Another recent post on this same website:

The Impact of Reposting Without Context

***Originally posted 4/8/19 on @publiclandshateyou***

This picture, originally posted by @everchanginghorizon, has been shared all over social media. Many people have sent it my way. @hike.vibes recently reposted this picture, and many of you commented on the @hike.vibes repost to say that this picture is sending the wrong message. @hike.vibes replied by saying “if you refer to the original post, this shot was actually taken on the trail. No flowers were harmed”. This is why I will continue to reiterate the following message. In pictures like this, it doesn’t matter if you’re on the trail or not. It doesn’t matter if you used good camera work or Photoshop to make it look like you’re in the middle of the flowers. It doesn’t matter what your caption says. You know why? Because these pictures can, and likely will, be reposted and taken out of context. The repost by @hike.vibes is a prime example of that.

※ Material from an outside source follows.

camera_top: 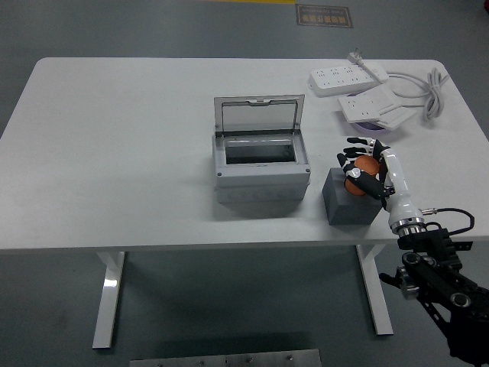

@hike.vibes reposted the picture without the context provided by @everchanginghorizon in the original post. Now 100,000 people will see this picture without the original context, and it sure appears that the model in the picture had to go off trail to get the shot. When people try to replicate this shot, will they actually stay on the trail, or will they take the easy way out and bulldoze through the flowers to the most photogenic spot? How many people will follow the new “path” that was just blazed?

Individuals, influencers, and companies that have platforms to broadcast to huge numbers of people have a responsibility to think about the impact their content will have. They need to be thinking “With this post, am I going to be sending thousands of new people to an ecologically sensitive area? Will all those people treat this place with respect? Am I treating this place with respect?”. Many accounts clearly are not considering these important factors. Their primary concern always seems to be, “How can I take the best shot, from the most unique angle, that will position myself or my product in the most attractive way possible”. Your digital footprints can turn into physical footprints. The before & after pictures of the Walker Canyon poppies a depressing illustration of that phenomenon.